11 Financing RE Power Projects  Evacuation Risk - Examine – Whether power evacuation infrastructure will be ready before SCOD. – Whether adequate transmission infrastructure will be ready before SCOD. Risk Perception: Low/Medium/High

12 Financing RE Power Projects  Market Risk (Off take and Tariff ) - Examine – Whether a power purchase agreement (PPA) has been executed between the company and state agency as per the terms of the scheme applicable. – Whether the tariff under PPA is linked to project commissioning before/after SCOD whether the company will receive the compensation in case of implementation delays. – Whether PPA contains a termination clause and its impact on the continuing project viability.

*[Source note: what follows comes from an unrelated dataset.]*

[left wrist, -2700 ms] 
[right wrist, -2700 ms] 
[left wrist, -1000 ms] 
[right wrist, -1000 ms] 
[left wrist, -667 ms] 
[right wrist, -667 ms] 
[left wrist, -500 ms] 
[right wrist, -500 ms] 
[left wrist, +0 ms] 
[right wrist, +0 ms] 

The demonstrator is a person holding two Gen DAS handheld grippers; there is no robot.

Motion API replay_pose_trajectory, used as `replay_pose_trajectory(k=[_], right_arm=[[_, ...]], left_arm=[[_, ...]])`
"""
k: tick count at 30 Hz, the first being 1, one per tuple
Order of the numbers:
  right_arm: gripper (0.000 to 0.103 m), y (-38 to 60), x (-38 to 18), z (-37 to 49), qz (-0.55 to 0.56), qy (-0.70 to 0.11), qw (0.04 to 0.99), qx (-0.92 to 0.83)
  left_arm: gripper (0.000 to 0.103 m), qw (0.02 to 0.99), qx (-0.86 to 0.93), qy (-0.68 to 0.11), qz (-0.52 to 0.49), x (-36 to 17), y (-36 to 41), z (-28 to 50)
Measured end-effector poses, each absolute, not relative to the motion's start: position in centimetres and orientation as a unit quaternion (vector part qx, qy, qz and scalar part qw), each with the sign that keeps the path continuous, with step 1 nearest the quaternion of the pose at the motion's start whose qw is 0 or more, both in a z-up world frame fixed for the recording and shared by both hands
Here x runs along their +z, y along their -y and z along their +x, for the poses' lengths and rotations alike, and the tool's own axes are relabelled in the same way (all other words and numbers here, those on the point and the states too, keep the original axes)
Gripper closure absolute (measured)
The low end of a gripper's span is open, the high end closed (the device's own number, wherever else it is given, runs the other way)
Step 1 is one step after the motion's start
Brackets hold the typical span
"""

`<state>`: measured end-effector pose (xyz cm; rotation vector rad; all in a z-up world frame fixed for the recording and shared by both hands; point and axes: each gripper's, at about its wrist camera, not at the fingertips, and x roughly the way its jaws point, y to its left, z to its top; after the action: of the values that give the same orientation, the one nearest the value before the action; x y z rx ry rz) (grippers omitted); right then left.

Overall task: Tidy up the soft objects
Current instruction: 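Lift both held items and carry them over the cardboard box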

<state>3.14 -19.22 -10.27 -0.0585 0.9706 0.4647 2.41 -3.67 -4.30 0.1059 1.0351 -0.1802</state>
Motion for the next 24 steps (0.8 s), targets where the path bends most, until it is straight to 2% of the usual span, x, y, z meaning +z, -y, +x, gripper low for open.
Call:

13 Financing RE Power Projects  Other Issues – Long Door to Door Project Loan tenors- 13+years. – Market determined Interest rates- 1.50%-3.50% over the base rate. – Sharp decline in the prices of solar modules leading to a distrust of project costs. – Frequent breakdowns of Wind Power Equipment. – Uncertainty on Pricing Policy of RE Power. – Recent notices to revise tariff under existing PPAs.